Thursday, October 15, 2015

MY SOLUTION TO CARTESIAN DUALISM THROUGH MIND-MATTER EQUALITY

According to my prof., what premise (p) is true if and only if:
1. Premise (p) is true.
2. I have a belief that (p) is true.
3. The truth of (p) is indubitable.


However, if what is true is one's thoughts and nothing more, and something else, if it exists, would consist of nothing more than thoughts, then why not say that it is unnecessary to prove that other things are true in the first place, since whatever condition of our thoughts makes them true belongs to us...!

Unless we impose artificial restrictions on the boundaries of thoughts, we are left with a picture in which qualified thoughts are as foreign as the primary bodies of others: a kind of mind-matter equality, or preferential pan-capablism.

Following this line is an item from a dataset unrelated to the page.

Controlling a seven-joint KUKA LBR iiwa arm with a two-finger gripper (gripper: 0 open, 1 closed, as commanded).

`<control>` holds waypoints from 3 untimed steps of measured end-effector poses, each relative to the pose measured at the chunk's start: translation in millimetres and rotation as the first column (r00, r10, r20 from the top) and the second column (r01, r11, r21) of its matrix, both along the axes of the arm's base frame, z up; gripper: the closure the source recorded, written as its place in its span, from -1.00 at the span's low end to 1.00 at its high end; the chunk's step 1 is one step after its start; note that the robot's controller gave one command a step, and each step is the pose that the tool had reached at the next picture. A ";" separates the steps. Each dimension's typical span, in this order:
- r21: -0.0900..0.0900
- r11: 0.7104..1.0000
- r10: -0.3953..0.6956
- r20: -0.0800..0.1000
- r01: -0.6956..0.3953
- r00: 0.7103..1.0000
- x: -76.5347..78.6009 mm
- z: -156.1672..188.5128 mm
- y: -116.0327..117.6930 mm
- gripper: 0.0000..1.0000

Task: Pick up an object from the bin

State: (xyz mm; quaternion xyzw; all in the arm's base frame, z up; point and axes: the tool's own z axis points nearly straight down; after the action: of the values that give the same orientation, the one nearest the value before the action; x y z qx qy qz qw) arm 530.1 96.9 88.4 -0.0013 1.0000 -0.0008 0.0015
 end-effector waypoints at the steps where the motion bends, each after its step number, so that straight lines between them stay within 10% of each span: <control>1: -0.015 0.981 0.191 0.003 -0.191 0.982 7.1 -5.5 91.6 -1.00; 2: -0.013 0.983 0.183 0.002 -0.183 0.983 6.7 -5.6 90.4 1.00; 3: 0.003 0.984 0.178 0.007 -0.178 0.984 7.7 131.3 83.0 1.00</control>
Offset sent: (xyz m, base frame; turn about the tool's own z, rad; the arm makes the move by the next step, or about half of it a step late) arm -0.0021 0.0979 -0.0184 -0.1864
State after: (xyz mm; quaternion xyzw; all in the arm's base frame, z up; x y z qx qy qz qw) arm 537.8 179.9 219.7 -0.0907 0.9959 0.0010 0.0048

This is because the relation of us to another person is more than a secondary relation: instead, it is a tertiary or greater relation: (1) I to a thought, (2) a thought to a thought, and (3) another's thought to another. Or, perhaps, (1) A thought to myself, (2) myself to another, and (3) another to another's thought. Whatever the case, what qualifies the thought may as well belong to someone else! And, I could be the thought of another person!

But the relation of one thought to another might take place within the same mind!

In this sense, we may have an idea of someone else, but this is the same as relating through some idea (that relativistic medium) to some objective factor, such as a person. If what we consist of is thought, there is nothing preventing us from relating directly to objects, because we are already unrelated from our own bodies. Thought may have no inherent relation to bodies, except what it observes. And so, the relation to one's own body is just the same as the relation to some other body! But, via the senses, if the senses are what is necessary for thought, then the relation to other bodies is as primary as  thought itself! Because both (the thought and the other) occur on the boundary between the interior self and the senses. The implications are broad, including:


*Automatic, as-is verification of the physical world (qua object, e.g. thought exists qua object or qua whatever-it-is so long as it comes from the senses).
*An increased status for objective ideas, because they have the status of thoughts.
*An increased functionality of intellectualizations of objects, since these intellectualizations have the same status as objects.
*A question about the rationality of entity statuses.
*Improved entity status potential, with reduced default entity status.